In an interview from London on Tuesday, Rogers recalled how the WikiLeaks assignment started with just a handful of investigative journalists on staff. As the scope of the project and the size of the dataset became clear, though, more and more programmers, designers, and technical staff were pulled in to help.
“News organizations are always terribly unfocused things,” Rogers said by phone. “So it was quite good to have something that was unique and interesting, but one that also really galvanized the whole organization.”
As soon as the data had been wrangled into a more usable format, the next step was to figure out what reporters and graphic designers should focus on to develop into print stories and an online package. At first, they had one reporter assigned to comb through each type of incident: IED, friendly fire, et cetera. It soon became clear that the reports involving IEDs were the most complete set of data, and tended to contain very exact geographic information. The editors decided that this would be a good focus for an easy-to-read visual element for the paper and its Web site.

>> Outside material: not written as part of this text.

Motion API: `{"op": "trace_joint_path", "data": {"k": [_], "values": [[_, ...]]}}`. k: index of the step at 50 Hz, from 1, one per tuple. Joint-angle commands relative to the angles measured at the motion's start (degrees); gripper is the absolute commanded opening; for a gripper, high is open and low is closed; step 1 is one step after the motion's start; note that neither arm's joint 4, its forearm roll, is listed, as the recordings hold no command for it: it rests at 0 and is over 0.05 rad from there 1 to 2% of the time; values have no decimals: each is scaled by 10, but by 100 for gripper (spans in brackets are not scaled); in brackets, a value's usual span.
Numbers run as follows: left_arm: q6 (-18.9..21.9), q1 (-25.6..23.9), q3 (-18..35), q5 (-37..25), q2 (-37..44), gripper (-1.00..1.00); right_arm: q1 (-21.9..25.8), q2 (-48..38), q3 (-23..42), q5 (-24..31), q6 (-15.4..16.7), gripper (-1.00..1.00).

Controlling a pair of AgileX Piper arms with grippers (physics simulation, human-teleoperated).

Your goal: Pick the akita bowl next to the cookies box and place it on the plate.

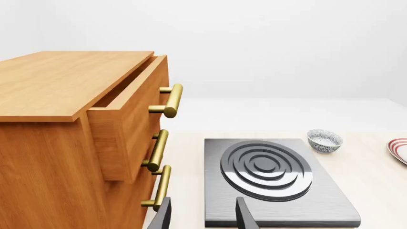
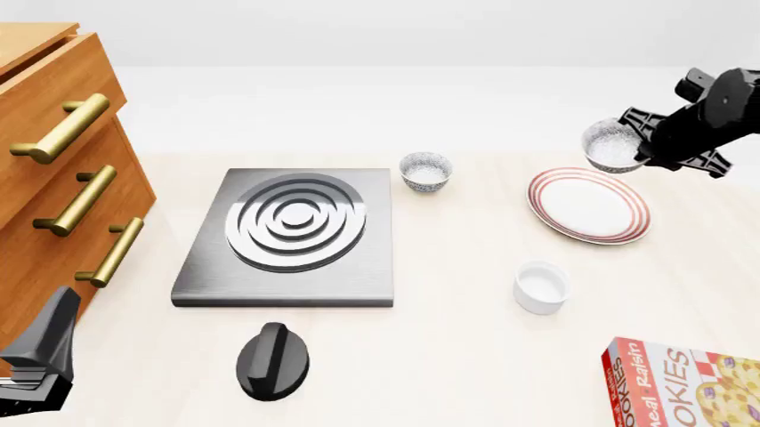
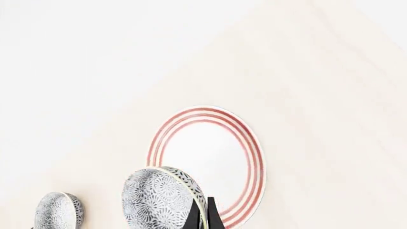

Rogers also noted that honing in on this type of incident made journalistic sense, as well. “We had to pick a key area, which obviously was IEDs,” he said. “IED use in Afghanistan has been the story of the war, how it’s spiraled out of control, and that could be told visually.”
So the editors handed over a limited dataset of IED reports to a small team of graphic designers: Alastair Dant, Paddy Allen, and Mark McCormick. Dant, who led the project, explained by phone on Tuesday that there was not enough time to actually read through all the incident reports to determine which ones might contain sensitive information, and so, to be safe, they simply cut the summary text from each one. What they were left with was purely quantitative: a list of about 16,500 IED explosions, each with its own time stamp, latitude and longitude, and number and type of associated casualties.
Designer Paul Scruton illustrated a static image and series of graphs for the print version of The Guardian to show the total number of IED attacks for each year of the war so far. Meanwhile, Dant, Allen, and McCormick worked to build two interactive features for the Web. One is a clickable Google map embedded with 300 “key incidents,” selected by the editors for military significance or narrative content, whether it’s “Marine guards shoot civilian in leg” or “Two border tribes fighting.” The second is an animated Flash timeline of all of the 16,500 IEDs from January 2004 to January 2010.